----- INFORMATION SHOWN -----

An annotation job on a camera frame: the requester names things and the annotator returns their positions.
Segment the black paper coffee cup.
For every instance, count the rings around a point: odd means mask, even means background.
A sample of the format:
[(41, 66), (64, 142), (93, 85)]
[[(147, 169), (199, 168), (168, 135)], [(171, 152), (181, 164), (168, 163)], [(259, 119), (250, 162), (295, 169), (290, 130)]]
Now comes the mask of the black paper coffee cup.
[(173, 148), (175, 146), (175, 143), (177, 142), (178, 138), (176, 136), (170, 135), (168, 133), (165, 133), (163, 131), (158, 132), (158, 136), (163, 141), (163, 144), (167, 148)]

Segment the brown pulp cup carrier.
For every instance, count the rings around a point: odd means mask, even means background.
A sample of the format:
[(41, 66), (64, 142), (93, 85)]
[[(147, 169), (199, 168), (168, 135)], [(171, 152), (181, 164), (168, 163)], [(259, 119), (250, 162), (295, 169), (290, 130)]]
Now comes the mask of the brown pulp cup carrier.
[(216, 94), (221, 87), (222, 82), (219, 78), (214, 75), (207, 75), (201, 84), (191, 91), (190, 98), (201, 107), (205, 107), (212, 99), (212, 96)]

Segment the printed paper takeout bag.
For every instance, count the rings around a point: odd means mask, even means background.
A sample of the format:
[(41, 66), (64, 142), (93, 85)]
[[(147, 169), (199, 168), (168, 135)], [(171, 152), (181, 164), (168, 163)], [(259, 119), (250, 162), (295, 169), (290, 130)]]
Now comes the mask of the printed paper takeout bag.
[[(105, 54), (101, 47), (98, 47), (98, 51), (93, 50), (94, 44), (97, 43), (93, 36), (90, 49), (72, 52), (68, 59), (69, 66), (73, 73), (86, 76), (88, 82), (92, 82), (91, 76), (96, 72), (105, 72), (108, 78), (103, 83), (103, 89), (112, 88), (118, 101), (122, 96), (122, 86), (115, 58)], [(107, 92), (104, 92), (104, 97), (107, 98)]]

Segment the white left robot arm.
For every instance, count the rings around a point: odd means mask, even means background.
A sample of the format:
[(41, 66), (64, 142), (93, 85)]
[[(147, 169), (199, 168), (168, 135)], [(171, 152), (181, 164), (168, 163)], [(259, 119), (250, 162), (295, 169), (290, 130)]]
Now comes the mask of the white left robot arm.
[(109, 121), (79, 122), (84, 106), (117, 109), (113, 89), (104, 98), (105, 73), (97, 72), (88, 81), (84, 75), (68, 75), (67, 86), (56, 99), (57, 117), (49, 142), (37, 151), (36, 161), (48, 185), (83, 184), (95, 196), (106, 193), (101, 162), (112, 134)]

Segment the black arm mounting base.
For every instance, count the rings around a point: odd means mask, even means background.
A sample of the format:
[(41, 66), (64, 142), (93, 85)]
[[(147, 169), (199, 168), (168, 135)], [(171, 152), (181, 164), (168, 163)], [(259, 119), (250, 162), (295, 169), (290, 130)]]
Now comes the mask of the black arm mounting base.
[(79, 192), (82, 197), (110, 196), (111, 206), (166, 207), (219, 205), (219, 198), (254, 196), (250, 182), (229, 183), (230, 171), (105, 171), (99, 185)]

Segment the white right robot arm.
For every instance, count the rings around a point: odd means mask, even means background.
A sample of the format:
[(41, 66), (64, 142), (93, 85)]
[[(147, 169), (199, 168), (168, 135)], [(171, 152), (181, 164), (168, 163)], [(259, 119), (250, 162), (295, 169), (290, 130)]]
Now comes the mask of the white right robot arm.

-----

▶ AIM OF THE EXERCISE: Exactly as they stand above, retype all of the records.

▶ SOLUTION BELOW:
An annotation job on a camera frame: the requester names things and the annotator returns their positions.
Segment the black paper coffee cup.
For every instance, count the rings around a point: odd means mask, even means background.
A sample of the format:
[(41, 66), (64, 142), (93, 85)]
[[(147, 169), (199, 168), (168, 135)], [(171, 152), (181, 164), (168, 163)], [(259, 119), (250, 162), (295, 169), (290, 130)]]
Now comes the mask of the black paper coffee cup.
[(173, 148), (175, 146), (175, 143), (177, 142), (178, 138), (176, 136), (170, 135), (168, 133), (165, 133), (163, 131), (158, 132), (158, 136), (163, 141), (163, 144), (167, 148)]

Segment the brown pulp cup carrier.
For every instance, count the rings around a point: odd means mask, even means background.
A sample of the format:
[(41, 66), (64, 142), (93, 85)]
[[(147, 169), (199, 168), (168, 135)], [(171, 152), (181, 164), (168, 163)], [(259, 119), (250, 162), (295, 169), (290, 130)]]
Now comes the mask of the brown pulp cup carrier.
[(216, 94), (221, 87), (222, 82), (219, 78), (214, 75), (207, 75), (201, 84), (191, 91), (190, 98), (201, 107), (205, 107), (212, 99), (212, 96)]

Segment the printed paper takeout bag.
For every instance, count the rings around a point: odd means mask, even means background.
A sample of the format:
[(41, 66), (64, 142), (93, 85)]
[[(147, 169), (199, 168), (168, 135)], [(171, 152), (181, 164), (168, 163)], [(259, 119), (250, 162), (295, 169), (290, 130)]]
Now comes the mask of the printed paper takeout bag.
[[(105, 54), (101, 47), (98, 47), (98, 51), (93, 50), (94, 44), (97, 43), (93, 36), (90, 49), (72, 52), (68, 59), (69, 66), (73, 73), (86, 76), (88, 82), (92, 82), (91, 76), (96, 72), (105, 72), (108, 78), (103, 83), (103, 89), (112, 88), (118, 101), (122, 96), (122, 86), (115, 58)], [(107, 92), (104, 92), (104, 97), (107, 98)]]

Segment the white left robot arm.
For every instance, count the rings around a point: odd means mask, even means background.
A sample of the format:
[(41, 66), (64, 142), (93, 85)]
[[(147, 169), (199, 168), (168, 135)], [(171, 152), (181, 164), (168, 163)], [(259, 119), (250, 162), (295, 169), (290, 130)]]
Now comes the mask of the white left robot arm.
[(109, 121), (79, 122), (84, 106), (117, 109), (113, 89), (104, 98), (105, 73), (97, 72), (88, 81), (84, 75), (68, 75), (67, 86), (56, 99), (57, 117), (49, 142), (37, 151), (36, 161), (48, 185), (83, 184), (95, 196), (106, 193), (101, 162), (112, 134)]

Segment the black arm mounting base.
For every instance, count the rings around a point: odd means mask, even means background.
A sample of the format:
[(41, 66), (64, 142), (93, 85)]
[[(147, 169), (199, 168), (168, 135)], [(171, 152), (181, 164), (168, 163)], [(259, 119), (250, 162), (295, 169), (290, 130)]]
Now comes the mask of the black arm mounting base.
[(79, 192), (82, 197), (110, 196), (111, 206), (166, 207), (219, 205), (219, 198), (254, 196), (250, 182), (229, 183), (230, 171), (105, 171), (99, 185)]

Segment the white right robot arm.
For every instance, count the rings around a point: odd means mask, even means background.
A sample of the format:
[(41, 66), (64, 142), (93, 85)]
[[(147, 169), (199, 168), (168, 135)], [(171, 152), (181, 164), (168, 163)], [(259, 119), (250, 162), (295, 169), (290, 130)]]
Now comes the mask of the white right robot arm.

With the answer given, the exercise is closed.